Zita the Spacegirl, by Ben Hatke (First Second, $10.99 pbk, ages 9-12, 192 pages, 2011) In this zany fun graphic novel, a brave girl named Zita launches herself into another dimension to save her pal Joseph after she unwittingly lets a tentacled creature from another world enter Earth and snatch him away. Unless Zita and her band of cohorts (a giant mouse, battle orb, robot and earthling named Piper) can get to Joseph in time, he'll be sacrificed by Scriptorians, a doomsday cult, to save their planet. Great fun and a sure way to keep your child glued to a book all the way to the last page. Hatke is the author-illustrator of the graphic gems the Flight series and Flight Explorer.

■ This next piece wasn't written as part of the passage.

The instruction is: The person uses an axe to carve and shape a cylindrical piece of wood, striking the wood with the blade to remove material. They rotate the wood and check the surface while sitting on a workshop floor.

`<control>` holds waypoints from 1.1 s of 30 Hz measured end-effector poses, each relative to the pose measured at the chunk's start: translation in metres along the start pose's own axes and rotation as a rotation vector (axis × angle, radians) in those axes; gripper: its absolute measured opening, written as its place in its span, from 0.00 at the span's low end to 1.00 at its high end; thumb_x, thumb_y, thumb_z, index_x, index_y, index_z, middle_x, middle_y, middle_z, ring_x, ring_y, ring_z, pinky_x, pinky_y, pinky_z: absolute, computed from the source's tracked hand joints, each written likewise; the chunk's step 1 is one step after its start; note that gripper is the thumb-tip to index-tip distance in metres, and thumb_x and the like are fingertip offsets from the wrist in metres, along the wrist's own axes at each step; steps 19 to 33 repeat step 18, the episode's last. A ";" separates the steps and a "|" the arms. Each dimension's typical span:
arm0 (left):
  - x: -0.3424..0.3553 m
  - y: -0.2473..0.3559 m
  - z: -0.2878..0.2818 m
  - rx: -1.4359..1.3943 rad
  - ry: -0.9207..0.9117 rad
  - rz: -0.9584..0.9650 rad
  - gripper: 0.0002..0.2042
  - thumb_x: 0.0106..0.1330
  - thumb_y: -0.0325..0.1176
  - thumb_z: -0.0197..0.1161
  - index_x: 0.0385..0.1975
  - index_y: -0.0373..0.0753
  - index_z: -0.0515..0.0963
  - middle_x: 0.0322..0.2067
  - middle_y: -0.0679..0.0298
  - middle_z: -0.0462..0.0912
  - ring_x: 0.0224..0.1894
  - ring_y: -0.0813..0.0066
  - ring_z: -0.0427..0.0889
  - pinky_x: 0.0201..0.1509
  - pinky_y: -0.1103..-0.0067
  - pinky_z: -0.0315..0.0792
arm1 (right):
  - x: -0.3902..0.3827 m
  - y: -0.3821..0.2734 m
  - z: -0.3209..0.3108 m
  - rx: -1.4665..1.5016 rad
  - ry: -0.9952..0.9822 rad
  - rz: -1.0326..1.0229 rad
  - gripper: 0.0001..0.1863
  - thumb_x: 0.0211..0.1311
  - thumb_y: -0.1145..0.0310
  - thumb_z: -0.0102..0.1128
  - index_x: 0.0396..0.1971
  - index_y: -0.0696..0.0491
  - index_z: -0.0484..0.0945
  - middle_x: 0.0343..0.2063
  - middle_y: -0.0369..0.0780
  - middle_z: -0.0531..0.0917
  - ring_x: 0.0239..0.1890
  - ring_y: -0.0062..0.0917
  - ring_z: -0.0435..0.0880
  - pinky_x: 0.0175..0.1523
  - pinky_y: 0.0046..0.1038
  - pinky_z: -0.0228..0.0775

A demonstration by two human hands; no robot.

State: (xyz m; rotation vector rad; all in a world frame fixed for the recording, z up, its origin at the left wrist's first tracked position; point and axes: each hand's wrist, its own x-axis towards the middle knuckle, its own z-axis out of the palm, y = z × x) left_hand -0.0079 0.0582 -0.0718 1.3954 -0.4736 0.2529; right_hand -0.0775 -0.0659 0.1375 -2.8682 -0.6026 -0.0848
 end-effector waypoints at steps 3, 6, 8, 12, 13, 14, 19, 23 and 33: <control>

The Wimpy Kid Do-It-Yourself Book (revised and expanded edition), by Jeff Kinney (Amulet Books, $12.95, ages 9-12, 224 pages, 2011) Zoo-Wee-Mama! For fans of The Wimpy Kid who have everything (i.e. all six titles of the phenomenally popular series), this is the book to have: a journal about their own amazing childhood. Inside fans are invited to write down how incredibly smart and witty they are, they get a chance to finish their own Zoo-We-Mama comic strips and make up their own, and they get to pour through more of Rowley's classics in full-color. But just so parents understand, this is NOT a diary. No feelings allowed. Just lots of silly stuff: like the survey of all the nutty things they've ever done, answers to questions only Greg could think of -- like "How many steps does it take you to jump into bed after you turn off the lights?" and our youngest boys' (age 7 and 9) favorite page: an outline of a brain with lobes of varying sizes to write down what's inside. Stuff like soccer, food, sleep and purple?
Star Wars Battles for the Galaxy: Fight for Victory, Become a Hero, written by Daniel Wallace (DK Publishing, $12.99, ages 9-12, 96 pages, 201l) AND Star Wars Character Encyclopedia (DK Publishing, $16.99, ages 9-12, 208 pages, 2011) Is your child deliriously happy reading Star Wars trivia? Does he have imaginary duels with his fingers against droids and clones in bed at night? My Tate does, and these two books had him staying up later than late. Both feed the love of the Force with colorful pictures, graphics and lots of action shots. Star Wars Battles for the Galaxy invites recruits of all ages to save the galaxy one page at a time. Readers receive their mission briefing, then are guided through tactics to stop a droid army and eventually shut down Endor. Star Wars Encyclopedia profiles 200+ heroes, villains and more, and fills readers on all that a fan wants to know -- including who planned the Rebel assault on the first Death Star. Both books are scaled down in size for easy reading.